** SUPPLIED MATERIAL follows **

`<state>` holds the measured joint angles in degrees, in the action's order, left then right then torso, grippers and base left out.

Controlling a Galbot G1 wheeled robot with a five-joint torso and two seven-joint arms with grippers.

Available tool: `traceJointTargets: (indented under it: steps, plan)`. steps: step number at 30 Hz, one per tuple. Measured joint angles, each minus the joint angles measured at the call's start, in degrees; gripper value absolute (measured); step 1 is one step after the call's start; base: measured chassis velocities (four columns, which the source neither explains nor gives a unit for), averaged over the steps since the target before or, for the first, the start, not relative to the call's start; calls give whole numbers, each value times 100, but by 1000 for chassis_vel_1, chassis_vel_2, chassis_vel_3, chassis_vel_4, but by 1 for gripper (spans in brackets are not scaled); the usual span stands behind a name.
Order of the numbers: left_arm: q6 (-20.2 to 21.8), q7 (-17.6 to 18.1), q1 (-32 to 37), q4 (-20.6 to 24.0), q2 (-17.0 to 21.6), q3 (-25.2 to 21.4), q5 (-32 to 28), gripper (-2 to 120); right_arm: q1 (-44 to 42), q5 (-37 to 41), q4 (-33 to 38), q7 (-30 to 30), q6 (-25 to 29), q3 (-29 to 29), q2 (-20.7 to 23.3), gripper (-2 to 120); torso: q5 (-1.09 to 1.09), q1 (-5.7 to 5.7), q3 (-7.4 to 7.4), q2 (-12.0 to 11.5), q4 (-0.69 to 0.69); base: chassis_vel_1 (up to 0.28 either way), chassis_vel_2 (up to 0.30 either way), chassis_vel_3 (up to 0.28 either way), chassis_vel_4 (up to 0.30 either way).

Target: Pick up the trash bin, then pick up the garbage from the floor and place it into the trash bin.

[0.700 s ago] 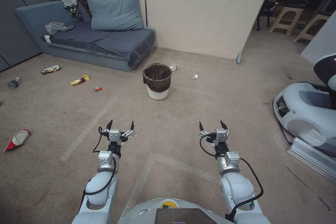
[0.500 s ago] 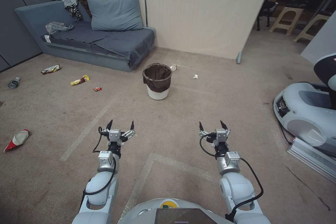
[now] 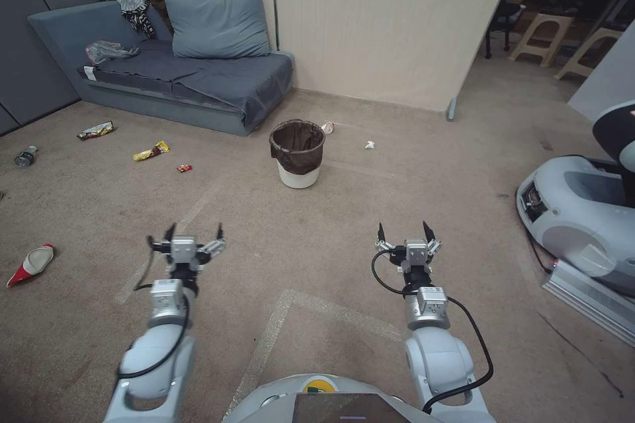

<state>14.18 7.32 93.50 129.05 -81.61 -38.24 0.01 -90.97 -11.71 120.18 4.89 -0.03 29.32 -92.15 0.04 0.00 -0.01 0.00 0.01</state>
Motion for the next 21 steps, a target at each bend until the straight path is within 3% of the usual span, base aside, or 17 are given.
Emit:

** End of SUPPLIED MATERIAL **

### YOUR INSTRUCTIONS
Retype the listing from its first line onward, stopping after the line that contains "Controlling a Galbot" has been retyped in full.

### REPLY
`<state>` holds the measured joint angles in degrees, in the action's order, left then right then torso, grippers and base left out.

Controlling a Galbot G1 wheeled robot with a five-joint torso and two seven-joint arms with grippers.

Nothing further is needed to complete the exercise.